=== What to do ===
The full listing should be set down exactly as it reads.

=== Data extract ===
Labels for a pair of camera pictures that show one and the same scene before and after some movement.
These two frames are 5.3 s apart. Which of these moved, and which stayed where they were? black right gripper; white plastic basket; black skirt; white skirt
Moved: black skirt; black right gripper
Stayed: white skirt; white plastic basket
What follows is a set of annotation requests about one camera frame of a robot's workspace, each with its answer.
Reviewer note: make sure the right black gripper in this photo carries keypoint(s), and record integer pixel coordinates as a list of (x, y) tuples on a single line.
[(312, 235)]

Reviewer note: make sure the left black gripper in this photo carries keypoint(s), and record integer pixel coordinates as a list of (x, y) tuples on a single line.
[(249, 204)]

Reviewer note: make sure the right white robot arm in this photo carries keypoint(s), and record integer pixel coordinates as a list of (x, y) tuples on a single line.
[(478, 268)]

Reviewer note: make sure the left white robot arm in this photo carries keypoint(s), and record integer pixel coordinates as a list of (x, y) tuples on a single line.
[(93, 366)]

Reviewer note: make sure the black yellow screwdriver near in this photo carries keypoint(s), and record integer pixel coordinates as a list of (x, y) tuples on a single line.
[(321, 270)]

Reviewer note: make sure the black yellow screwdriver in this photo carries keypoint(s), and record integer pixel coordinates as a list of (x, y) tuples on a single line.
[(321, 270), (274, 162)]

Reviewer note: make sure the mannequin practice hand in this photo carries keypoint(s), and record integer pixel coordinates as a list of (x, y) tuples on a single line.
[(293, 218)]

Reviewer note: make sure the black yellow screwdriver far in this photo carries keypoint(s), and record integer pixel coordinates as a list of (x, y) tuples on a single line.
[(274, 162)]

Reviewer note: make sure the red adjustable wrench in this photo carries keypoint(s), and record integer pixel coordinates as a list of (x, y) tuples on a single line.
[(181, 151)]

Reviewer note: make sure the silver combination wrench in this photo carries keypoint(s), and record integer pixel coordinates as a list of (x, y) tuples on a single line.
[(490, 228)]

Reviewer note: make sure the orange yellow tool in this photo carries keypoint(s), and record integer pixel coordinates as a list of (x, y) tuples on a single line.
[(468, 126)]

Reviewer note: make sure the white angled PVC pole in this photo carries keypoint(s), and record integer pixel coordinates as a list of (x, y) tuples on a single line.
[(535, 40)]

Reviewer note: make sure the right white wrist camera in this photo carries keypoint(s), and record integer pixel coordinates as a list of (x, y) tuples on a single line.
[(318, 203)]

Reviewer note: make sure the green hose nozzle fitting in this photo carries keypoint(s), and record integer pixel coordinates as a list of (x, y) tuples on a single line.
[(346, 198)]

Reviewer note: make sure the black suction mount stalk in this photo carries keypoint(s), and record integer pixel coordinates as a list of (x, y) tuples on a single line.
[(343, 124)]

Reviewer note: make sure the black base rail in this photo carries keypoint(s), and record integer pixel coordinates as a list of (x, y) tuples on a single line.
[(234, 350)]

=== Answer box ===
Labels for a pair of camera pictures that show one and the same scene before and after some movement.
These two frames are 5.3 s apart. Which of these moved, and which stayed where they were? black right gripper; white plastic basket; black skirt; white skirt
Moved: black skirt; black right gripper
Stayed: white skirt; white plastic basket
What follows is a set of annotation requests about one camera frame of a robot's workspace, each with its answer.
Reviewer note: make sure the right black gripper in this photo carries keypoint(s), and record integer pixel coordinates as a list of (x, y) tuples on a single line.
[(312, 235)]

Reviewer note: make sure the left black gripper in this photo carries keypoint(s), and record integer pixel coordinates as a list of (x, y) tuples on a single line.
[(249, 204)]

Reviewer note: make sure the right white robot arm in this photo carries keypoint(s), and record integer pixel coordinates as a list of (x, y) tuples on a single line.
[(478, 268)]

Reviewer note: make sure the left white robot arm in this photo carries keypoint(s), and record integer pixel coordinates as a list of (x, y) tuples on a single line.
[(93, 366)]

Reviewer note: make sure the black yellow screwdriver near in this photo carries keypoint(s), and record integer pixel coordinates as a list of (x, y) tuples on a single line.
[(321, 270)]

Reviewer note: make sure the black yellow screwdriver in this photo carries keypoint(s), and record integer pixel coordinates as a list of (x, y) tuples on a single line.
[(321, 270), (274, 162)]

Reviewer note: make sure the mannequin practice hand in this photo carries keypoint(s), and record integer pixel coordinates as a list of (x, y) tuples on a single line.
[(293, 218)]

Reviewer note: make sure the black yellow screwdriver far in this photo carries keypoint(s), and record integer pixel coordinates as a list of (x, y) tuples on a single line.
[(274, 162)]

Reviewer note: make sure the red adjustable wrench in this photo carries keypoint(s), and record integer pixel coordinates as a list of (x, y) tuples on a single line.
[(181, 151)]

Reviewer note: make sure the silver combination wrench in this photo carries keypoint(s), and record integer pixel coordinates as a list of (x, y) tuples on a single line.
[(490, 228)]

Reviewer note: make sure the orange yellow tool in this photo carries keypoint(s), and record integer pixel coordinates as a list of (x, y) tuples on a single line.
[(468, 126)]

Reviewer note: make sure the white angled PVC pole in this photo carries keypoint(s), and record integer pixel coordinates as a list of (x, y) tuples on a single line.
[(535, 40)]

Reviewer note: make sure the right white wrist camera in this photo carries keypoint(s), and record integer pixel coordinates as a list of (x, y) tuples on a single line.
[(318, 203)]

Reviewer note: make sure the green hose nozzle fitting in this photo carries keypoint(s), and record integer pixel coordinates as a list of (x, y) tuples on a single line.
[(346, 198)]

Reviewer note: make sure the black suction mount stalk in this photo carries keypoint(s), and record integer pixel coordinates as a list of (x, y) tuples on a single line.
[(343, 124)]

Reviewer note: make sure the black base rail in this photo carries keypoint(s), and record integer pixel coordinates as a list of (x, y) tuples on a single line.
[(234, 350)]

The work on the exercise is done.